» About this task
What do the lines from the one containing "In this exercise you will put points on the dark" through the end of the listing below say? Restate them word for word and give nothing else.

» Extracted information
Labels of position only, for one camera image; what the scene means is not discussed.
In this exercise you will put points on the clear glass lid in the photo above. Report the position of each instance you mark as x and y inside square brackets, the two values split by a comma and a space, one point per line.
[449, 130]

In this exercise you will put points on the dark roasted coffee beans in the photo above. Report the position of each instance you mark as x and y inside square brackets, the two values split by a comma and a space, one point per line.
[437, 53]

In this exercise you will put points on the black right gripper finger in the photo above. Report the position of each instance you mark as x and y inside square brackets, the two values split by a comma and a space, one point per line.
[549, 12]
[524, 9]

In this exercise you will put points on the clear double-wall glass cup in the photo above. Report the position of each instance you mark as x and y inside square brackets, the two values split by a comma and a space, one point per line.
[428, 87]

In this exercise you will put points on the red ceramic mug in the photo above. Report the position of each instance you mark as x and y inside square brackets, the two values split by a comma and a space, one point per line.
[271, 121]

» Exercise solution
In this exercise you will put points on the dark roasted coffee beans in the photo above. Report the position of each instance you mark as x and y inside square brackets, the two values split by a comma and a space, one point per line.
[437, 53]

In this exercise you will put points on the black right gripper finger in the photo above. Report the position of each instance you mark as x and y inside square brackets, the two values split by a comma and a space, one point per line.
[549, 12]
[524, 9]

In this exercise you will put points on the clear double-wall glass cup in the photo above. Report the position of each instance you mark as x and y inside square brackets, the two values split by a comma and a space, one point per line.
[428, 87]

In this exercise you will put points on the red ceramic mug in the photo above. Report the position of each instance you mark as x and y inside square brackets, the two values split by a comma and a space, one point per line.
[271, 121]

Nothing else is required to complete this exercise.